# Prompt
Omit any picture, and return the remaining data exactly as written.

# Available data
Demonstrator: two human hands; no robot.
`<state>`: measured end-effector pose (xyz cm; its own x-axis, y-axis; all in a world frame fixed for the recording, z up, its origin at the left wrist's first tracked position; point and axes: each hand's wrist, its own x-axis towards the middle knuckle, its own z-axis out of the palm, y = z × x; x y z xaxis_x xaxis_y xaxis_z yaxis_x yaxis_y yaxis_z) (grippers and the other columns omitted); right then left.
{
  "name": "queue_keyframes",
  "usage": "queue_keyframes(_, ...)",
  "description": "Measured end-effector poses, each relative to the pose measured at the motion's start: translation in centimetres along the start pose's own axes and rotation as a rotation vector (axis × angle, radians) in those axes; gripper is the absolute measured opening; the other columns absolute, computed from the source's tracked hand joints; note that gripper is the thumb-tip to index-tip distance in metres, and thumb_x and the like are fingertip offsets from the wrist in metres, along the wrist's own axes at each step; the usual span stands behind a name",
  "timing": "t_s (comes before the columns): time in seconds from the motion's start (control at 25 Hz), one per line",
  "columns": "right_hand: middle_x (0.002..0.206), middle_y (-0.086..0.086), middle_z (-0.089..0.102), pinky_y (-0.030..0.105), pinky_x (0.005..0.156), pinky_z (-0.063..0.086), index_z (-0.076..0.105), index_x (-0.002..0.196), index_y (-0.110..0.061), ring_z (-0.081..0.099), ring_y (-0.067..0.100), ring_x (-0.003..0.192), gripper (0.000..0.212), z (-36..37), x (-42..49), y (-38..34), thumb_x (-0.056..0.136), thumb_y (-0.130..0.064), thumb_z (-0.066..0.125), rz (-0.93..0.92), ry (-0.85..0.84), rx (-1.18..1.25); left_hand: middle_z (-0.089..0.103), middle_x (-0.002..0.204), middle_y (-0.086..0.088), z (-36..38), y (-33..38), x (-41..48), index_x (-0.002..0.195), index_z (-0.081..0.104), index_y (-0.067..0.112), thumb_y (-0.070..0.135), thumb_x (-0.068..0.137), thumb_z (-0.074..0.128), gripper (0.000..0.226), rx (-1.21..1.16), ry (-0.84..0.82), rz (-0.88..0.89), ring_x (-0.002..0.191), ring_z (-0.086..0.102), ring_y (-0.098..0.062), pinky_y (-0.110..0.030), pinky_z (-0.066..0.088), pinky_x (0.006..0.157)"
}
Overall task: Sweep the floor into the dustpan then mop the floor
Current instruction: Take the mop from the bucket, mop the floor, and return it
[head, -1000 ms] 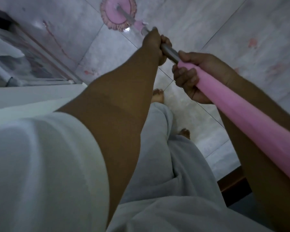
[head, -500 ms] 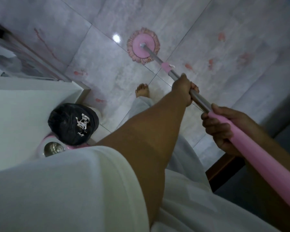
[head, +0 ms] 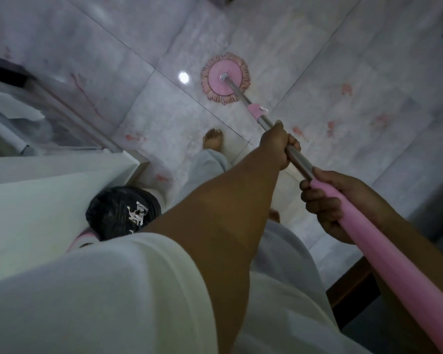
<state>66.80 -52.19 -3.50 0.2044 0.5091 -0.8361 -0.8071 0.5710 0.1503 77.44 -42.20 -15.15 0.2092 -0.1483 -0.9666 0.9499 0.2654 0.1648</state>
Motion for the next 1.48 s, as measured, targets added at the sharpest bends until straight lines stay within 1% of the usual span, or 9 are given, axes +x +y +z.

# Exercise solution
Demonstrator: two human hands; no robot.
`<state>`: measured end-effector pose (xyz cm; its own x-axis, y-axis; all in a world frame fixed for the recording, z up, its origin at the left wrist's first tracked position; point and axes: each hand's wrist, its own x-axis towards the middle knuckle, its own z-axis out of the palm, y = z × x; x y z xaxis_x xaxis_y xaxis_z yaxis_x yaxis_y yaxis_z) (grippers and the other columns omitted); right then left.
{
  "name": "queue_keyframes",
  "usage": "queue_keyframes(_, ...)",
  "description": "Measured end-effector poses, each relative to the pose measured at the motion's start: translation in centimetres along the start pose's own axes and rotation as a rotation vector (axis × angle, radians) in those axes; gripper is the absolute measured opening; the other columns absolute, computed from the source's tracked hand joints; note that gripper is the thumb-tip to index-tip distance in metres, and thumb_x and the like are fingertip offsets from the wrist in metres, along the wrist's own axes at each step; the usual span stands behind a name",
  "timing": "t_s (comes before the columns): time in seconds from the motion's start (control at 25 Hz), one per line",
  "columns": "right_hand: middle_x (0.002..0.206), middle_y (-0.086..0.086), middle_z (-0.089..0.102), pinky_y (-0.030..0.105), pinky_x (0.005..0.156), pinky_z (-0.063..0.086), index_z (-0.076..0.105), index_x (-0.002..0.196), index_y (-0.110..0.061), ring_z (-0.081..0.099), ring_y (-0.067..0.100), ring_x (-0.003..0.192), gripper (0.000..0.212), z (-36..37), x (-42..49), y (-38..34), thumb_x (-0.056..0.136), thumb_y (-0.130..0.064), thumb_z (-0.066..0.125), rz (-0.93..0.92), ry (-0.85..0.84), rx (-1.18..1.25); left_hand: middle_z (-0.089..0.103), middle_x (-0.002..0.204), middle_y (-0.086..0.088), z (-36..38), y (-33..38), x (-41..48), index_x (-0.002..0.195), index_z (-0.081..0.104), index_y (-0.067..0.112), thumb_y (-0.070..0.135), thumb_x (-0.068..0.137), thumb_z (-0.074..0.128), gripper (0.000..0.226), rx (-1.21..1.16), ry (-0.84..0.82), rz (-0.88..0.89), ring_x (-0.002..0.191), ring_z (-0.086..0.102), ring_y (-0.098..0.062), pinky_y (-0.110..0.030), pinky_z (-0.066..0.088), pinky_x (0.006..0.157)"
}
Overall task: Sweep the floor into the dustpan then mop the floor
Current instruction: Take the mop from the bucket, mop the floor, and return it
[head, -1000 ms] 
[head, -500 ms] 
[head, +0 ms] 
<state>66.80 -52.19 -3.50 0.2044 0.5091 -0.8361 -0.8071 0.5710 0.1503 77.44 -42.20 -15.15 0.2092 -0.1483 -0.9666 0.9499 0.2654 0.1648</state>
Motion for the next 1.48 s, as measured, targets added at the sharpest bends until straight lines stay within 1% of the usual span, or 9 are given, axes +x +y +z.

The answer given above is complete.